Governor Brian Kemp’ office said Monday morning that the rural economic development strategy is “yielding major results for hardworking Georgians in communities all across the Peach State.”
In a recent ranking conducted by economic development and corporate real estate magazine, Site Selection, seven rural counties in Georgia earned a spot in the top 50 performing non-metro communities across the nation with two Georgia counties placing in the top five.
From the press release:
Site Selection accredits this success in part due to Georgia’s business-friendly environment, and more specifically to the spirit of collaboration between local communities and the state and the Rural Strike Team that Governor Kemp launched in 2019 and is led by Deputy Commissioner of Rural Georgia, Brian Marlowe.
One of the communities that was recognized in the top to is Alma, Georgia, which has landed five qualifying projects, including La Regina di San Marzano’s new tomato sauce plant and Inflex’s new plastics plant. These two plants are projected to create approximately 350 jobs and invest nearly $30 million into the area.
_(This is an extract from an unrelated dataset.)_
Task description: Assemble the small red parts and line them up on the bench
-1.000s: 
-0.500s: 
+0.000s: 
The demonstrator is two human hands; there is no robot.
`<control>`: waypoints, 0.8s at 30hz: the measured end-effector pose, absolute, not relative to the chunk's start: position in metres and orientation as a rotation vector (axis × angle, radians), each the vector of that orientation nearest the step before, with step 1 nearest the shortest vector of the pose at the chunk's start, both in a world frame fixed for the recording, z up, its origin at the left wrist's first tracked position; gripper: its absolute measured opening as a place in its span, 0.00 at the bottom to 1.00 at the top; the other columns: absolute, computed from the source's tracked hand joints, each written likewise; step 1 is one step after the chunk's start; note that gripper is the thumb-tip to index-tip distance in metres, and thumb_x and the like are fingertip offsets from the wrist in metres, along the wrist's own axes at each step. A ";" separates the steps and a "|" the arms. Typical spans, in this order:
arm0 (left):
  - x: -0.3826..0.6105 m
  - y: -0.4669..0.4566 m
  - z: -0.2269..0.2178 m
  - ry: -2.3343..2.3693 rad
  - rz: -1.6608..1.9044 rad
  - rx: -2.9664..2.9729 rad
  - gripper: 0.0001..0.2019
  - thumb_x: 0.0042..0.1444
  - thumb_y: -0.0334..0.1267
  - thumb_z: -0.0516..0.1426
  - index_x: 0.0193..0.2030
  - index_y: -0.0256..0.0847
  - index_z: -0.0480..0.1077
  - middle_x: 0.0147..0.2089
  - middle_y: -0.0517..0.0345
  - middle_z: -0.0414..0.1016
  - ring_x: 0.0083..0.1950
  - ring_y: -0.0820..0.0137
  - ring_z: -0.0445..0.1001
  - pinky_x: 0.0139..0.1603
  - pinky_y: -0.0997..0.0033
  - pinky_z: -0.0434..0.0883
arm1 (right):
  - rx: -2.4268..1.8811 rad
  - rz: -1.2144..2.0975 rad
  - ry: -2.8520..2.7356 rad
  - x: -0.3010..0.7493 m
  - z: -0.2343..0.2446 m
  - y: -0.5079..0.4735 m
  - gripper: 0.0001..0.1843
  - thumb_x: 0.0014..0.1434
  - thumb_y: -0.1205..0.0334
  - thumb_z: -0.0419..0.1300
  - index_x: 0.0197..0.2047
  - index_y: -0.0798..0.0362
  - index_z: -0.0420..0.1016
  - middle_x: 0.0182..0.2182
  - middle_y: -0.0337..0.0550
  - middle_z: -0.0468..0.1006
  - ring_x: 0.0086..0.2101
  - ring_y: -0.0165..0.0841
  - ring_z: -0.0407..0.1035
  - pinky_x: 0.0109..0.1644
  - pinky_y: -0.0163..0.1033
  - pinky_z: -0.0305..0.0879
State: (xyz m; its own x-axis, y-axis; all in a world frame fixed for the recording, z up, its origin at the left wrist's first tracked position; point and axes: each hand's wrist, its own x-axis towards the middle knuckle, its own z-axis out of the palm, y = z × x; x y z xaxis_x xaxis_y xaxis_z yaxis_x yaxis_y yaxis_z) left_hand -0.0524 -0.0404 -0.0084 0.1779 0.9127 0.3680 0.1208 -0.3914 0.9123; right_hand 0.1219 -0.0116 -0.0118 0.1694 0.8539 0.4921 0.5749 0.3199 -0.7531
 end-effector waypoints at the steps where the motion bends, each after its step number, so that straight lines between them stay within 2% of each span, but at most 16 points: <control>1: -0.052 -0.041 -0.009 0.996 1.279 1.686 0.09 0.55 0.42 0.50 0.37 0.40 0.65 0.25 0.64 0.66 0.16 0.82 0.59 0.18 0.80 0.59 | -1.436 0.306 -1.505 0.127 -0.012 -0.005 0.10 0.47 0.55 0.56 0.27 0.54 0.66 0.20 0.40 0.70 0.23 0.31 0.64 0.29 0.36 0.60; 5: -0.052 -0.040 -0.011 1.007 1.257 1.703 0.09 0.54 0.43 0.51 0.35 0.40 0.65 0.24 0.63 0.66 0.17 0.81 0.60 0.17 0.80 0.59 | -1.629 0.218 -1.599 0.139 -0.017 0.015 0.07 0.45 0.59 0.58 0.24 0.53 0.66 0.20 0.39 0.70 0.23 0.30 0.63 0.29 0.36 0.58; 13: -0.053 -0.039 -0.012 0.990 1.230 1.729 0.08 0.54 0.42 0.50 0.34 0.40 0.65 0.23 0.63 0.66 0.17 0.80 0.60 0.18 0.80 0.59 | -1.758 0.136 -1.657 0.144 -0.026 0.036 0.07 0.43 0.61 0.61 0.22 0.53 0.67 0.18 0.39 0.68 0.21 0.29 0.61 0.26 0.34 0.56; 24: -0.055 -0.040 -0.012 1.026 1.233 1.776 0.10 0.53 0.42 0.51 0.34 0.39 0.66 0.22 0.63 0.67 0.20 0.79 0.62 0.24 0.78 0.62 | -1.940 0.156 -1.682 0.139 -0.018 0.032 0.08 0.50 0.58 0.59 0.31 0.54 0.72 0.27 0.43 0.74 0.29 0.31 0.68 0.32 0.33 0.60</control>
Another part of this success is regional partnerships between rural communities. Commissioner of the Georgia Department of Economic Development, Pat Wilson, affirmed, “We love it when we can have regional cooperation and one point of contact for multiple communities. When a company comes in, it knows that those jobs don’t stop at the county line. Those jobs are going to come from all across the region. That is a selling point in itself.”
“It gives us somebody on the ground,” said Governor Kemp. “We have somebody out there grinding away to help train the locals on workforce development, on how to get a project, how to convince people to come to their county, develop sites and infrastructure. What are the resources you need? How do we help?”
On the importance of local and state partnerships to ready communities and win big projects, Governor Kemp continued, “What we’ve found is you that you’ve got to have willing partners at the local level… We want to make sure that those local communities are stepping up and putting skin in the game.”